» **What to produce**
When the records are reproduced, each one must match exactly, and no picture may be kept.

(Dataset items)

####

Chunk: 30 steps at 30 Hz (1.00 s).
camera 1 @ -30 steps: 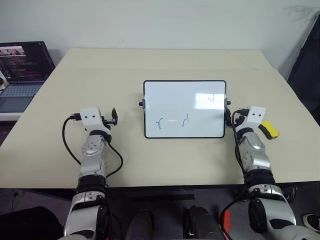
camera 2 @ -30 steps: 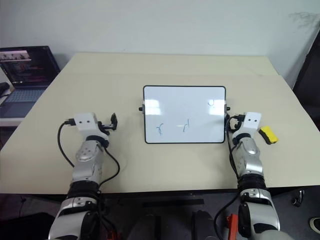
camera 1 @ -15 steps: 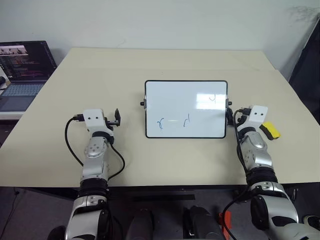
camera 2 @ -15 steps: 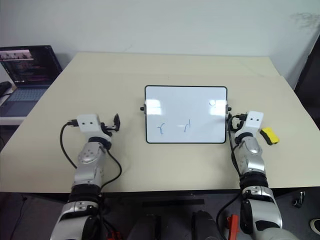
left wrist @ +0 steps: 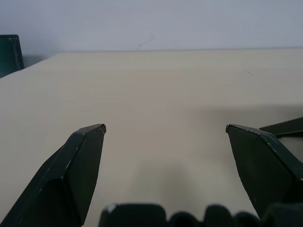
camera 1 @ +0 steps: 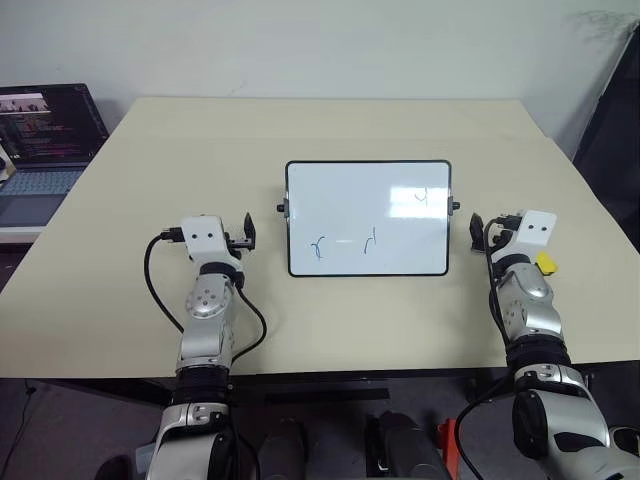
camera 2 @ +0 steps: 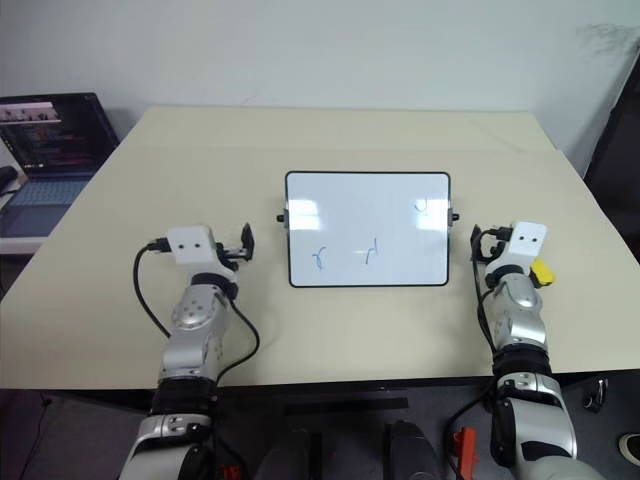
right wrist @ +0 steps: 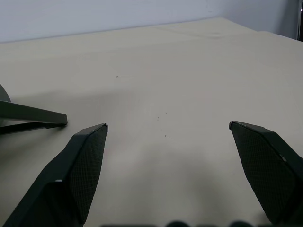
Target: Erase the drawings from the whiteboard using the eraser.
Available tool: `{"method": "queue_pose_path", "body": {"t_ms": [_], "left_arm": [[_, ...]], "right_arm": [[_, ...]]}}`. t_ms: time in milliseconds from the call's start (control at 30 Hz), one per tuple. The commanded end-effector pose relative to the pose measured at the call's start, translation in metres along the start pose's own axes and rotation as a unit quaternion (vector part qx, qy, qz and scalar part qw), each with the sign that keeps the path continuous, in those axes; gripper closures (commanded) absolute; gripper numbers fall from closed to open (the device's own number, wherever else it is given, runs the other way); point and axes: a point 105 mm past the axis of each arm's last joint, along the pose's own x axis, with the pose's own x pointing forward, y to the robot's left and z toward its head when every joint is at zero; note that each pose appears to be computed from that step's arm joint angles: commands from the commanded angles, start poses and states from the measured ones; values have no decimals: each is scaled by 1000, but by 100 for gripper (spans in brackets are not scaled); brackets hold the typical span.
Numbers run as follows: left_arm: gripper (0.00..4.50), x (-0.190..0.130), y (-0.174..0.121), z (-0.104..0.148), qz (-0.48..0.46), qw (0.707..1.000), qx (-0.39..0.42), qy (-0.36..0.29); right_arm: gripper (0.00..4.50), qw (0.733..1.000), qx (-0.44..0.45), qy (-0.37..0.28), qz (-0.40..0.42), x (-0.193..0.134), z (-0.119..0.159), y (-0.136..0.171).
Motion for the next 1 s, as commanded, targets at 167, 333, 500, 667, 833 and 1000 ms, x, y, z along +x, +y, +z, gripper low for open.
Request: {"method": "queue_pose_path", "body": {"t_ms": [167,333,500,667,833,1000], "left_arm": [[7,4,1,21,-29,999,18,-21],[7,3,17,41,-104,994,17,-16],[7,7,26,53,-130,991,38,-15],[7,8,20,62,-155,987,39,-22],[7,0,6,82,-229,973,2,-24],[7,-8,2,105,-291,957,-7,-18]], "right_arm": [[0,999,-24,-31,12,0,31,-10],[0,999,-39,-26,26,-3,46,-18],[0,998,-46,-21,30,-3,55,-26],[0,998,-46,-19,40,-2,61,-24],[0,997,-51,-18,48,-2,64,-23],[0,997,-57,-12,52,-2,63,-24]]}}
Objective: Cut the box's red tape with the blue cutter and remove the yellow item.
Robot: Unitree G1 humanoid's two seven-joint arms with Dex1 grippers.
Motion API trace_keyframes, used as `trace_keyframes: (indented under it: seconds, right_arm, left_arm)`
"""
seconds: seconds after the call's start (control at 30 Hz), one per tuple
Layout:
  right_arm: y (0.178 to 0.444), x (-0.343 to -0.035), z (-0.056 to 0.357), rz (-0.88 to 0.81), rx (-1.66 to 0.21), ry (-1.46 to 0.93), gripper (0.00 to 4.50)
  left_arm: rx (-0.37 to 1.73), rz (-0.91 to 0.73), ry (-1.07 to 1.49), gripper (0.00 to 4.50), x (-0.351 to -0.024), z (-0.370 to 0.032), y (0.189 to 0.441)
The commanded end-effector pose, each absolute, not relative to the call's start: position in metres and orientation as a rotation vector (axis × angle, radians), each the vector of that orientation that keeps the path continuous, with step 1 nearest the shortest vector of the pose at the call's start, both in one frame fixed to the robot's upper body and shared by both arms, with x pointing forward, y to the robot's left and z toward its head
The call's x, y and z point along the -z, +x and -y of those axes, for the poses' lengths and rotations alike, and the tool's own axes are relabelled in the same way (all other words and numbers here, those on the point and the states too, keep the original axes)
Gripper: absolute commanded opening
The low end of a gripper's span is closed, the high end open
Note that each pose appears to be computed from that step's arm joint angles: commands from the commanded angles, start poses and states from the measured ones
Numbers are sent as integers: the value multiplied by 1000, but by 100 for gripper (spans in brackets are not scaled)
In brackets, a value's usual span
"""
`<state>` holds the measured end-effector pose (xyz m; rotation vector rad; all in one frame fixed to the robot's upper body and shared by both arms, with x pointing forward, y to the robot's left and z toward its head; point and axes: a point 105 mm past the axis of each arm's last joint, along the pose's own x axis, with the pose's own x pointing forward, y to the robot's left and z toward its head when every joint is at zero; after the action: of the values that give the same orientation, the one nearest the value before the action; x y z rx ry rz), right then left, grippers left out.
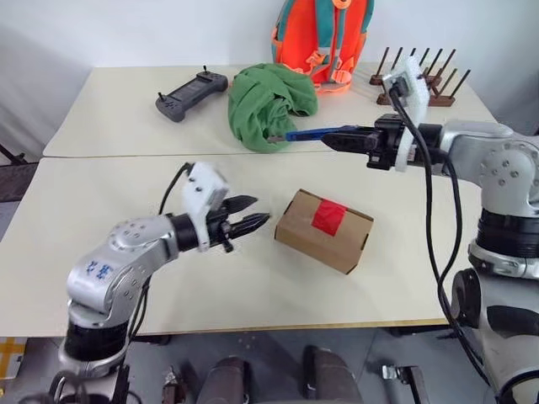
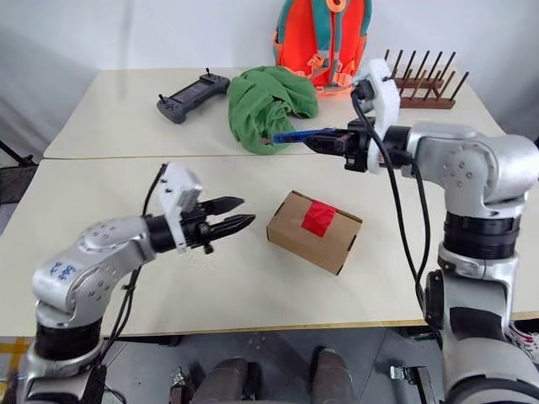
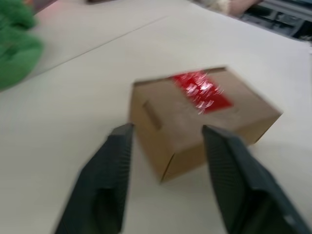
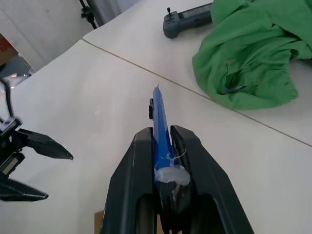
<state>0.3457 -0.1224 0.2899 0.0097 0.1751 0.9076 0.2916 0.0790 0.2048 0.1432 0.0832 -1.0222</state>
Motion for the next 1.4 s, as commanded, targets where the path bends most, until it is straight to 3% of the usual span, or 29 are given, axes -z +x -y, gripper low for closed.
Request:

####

» **Output below**
Chunk: 30 steps at 30 Hz (1.00 s).
camera 1 @ -30 steps: 
camera 2 @ -30 steps: 
camera 1 @ -15 steps: 
camera 2 @ -15 steps: 
left wrist @ +0 steps: 
camera 1 @ +0 steps: 
camera 2 @ +0 steps: 
right wrist @ +0 steps: 
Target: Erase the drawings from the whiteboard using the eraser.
Available tool: `{"method": "queue_pose_path", "body": {"t_ms": [_], "left_arm": [[_, ...]], "right_arm": [[_, ...]]}}`. t_ms: time in milliseconds from the call's start (control at 30 Hz), one per tuple. The commanded end-effector pose relative to the pose measured at the call's start, translation in metres along the start pose's own axes and rotation as a unit quaternion (vector part qx, qy, qz and scalar part qw), each with the sign that keeps the path continuous, in those axes; gripper closures (commanded) absolute; gripper numbers fall from closed to open (the device's own number, wherever else it is given, runs the other way); point and axes: a point 105 mm past the axis of each arm's last joint, along the pose's own x axis, with the pose's own x pointing forward, y to the robot's left and z toward its head when every joint is at zero; note that each pose appears to be computed from that step's arm joint angles: commands from the commanded angles, start poses and states from the measured ones; values have no decimals: each is scaled by 1000, but by 100 for gripper (spans in brackets are not scaled); brackets hold the typical span.
Numbers run as follows: left_arm: gripper (0.00..4.50), x (-0.190..0.130), y (-0.174..0.121), z (-0.104..0.148), qz (-0.48..0.46), qw (0.707..1.000), qx (-0.39..0.42), qy (-0.36..0.29); right_arm: gripper (0.00..4.50), qw (0.733..1.000), qx (-0.44..0.45), qy (-0.37..0.28), qz (-0.40..0.42), x (-0.193..0.134), z (-0.119..0.159), y (-0.136..0.171).
Motion for the next 1 s, as commanded, targets at 167, 333, 500, 667, 833 and 1000 ms, x, y, z along +x, +y, +z, gripper low for open.
Request: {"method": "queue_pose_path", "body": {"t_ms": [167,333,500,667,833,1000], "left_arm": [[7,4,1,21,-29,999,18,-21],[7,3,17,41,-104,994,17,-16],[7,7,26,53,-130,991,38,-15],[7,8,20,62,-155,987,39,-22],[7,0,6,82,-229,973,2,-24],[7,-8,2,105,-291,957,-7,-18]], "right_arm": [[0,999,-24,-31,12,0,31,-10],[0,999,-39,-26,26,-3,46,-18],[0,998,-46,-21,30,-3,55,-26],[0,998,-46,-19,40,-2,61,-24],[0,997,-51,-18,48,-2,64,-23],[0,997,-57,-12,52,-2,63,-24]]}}
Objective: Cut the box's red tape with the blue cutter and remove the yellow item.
Robot: Unitree G1 humanoid's two seven-joint arms with Dex1 grippers.
Motion API trace_keyframes, used as `trace_keyframes: (indented under it: seconds, right_arm, left_arm)`
"""
seconds: seconds after the call's start (control at 30 Hz), one per tuple
Layout:
  right_arm: y (0.178 to 0.444), x (-0.343 to -0.035), z (-0.056 to 0.357), rz (-0.88 to 0.81), rx (-1.66 to 0.21), ry (-1.46 to 0.93), gripper (0.00 to 4.50)
  left_arm: rx (-0.37 to 1.73), rz (-0.91 to 0.73), ry (-1.07 to 1.49), gripper (0.00 to 4.50), x (-0.351 to -0.024), z (-0.370 to 0.032), y (0.189 to 0.441)
The commanded end-effector pose, each absolute, not relative to the call's start: position in metres and orientation as a rotation vector (axis × angle, radians), each the vector of that orientation that keeps the path continuous, with step 1 nearest the shortest vector of the pose at the call's start, both in one frame fixed to the robot's upper body and shared by both arms, with x pointing forward, y to the robot's left and z toward its head
The call's x, y and z point along the -z, +x and -y of those axes, for the poses' lengths and rotations alike, and the tool's own axes are relabelled in the same way (all other words and numbers here, those on the point and the states too, keep the original axes)
Gripper: absolute commanded opening
The low end of a gripper's span is closed, the high end open
Note that each pose appears to be computed from that step's arm joint angles: commands from the commanded angles, start poses and states from the measured ones
Numbers are sent as integers: the value multiplied by 1000, but by 100 for gripper (spans in brackets are not scaled)
In brackets, a value's usual span
"""
`<state>` holds the measured end-effector pose (xyz m; rotation vector rad; all in one frame fixed to the robot's upper body and shared by both arms, with x pointing forward, y to the robot's left and z toward its head; point and axes: a point 105 mm past the axis of each arm's last joint, along the pose's own x axis, with the pose's own x pointing forward, y to the robot's left and z toward its head when every joint is at zero; after the action: of the values that give the same orientation, the one nearest the value before the action; x y z rx ry rz), right then left, grippers left out.
<state>0.3457 -0.1224 0.2899 0.0097 0.1751 0.9076 0.2916 0.0790 0.2048 0.1432 0.0832 -1.0222</state>
Motion for the next 1.4 s, as commanded, targets where the path bends most, until it is straight to 3% of the usual span, or 29 are given, axes -z +x -y, gripper low for closed.
Request:

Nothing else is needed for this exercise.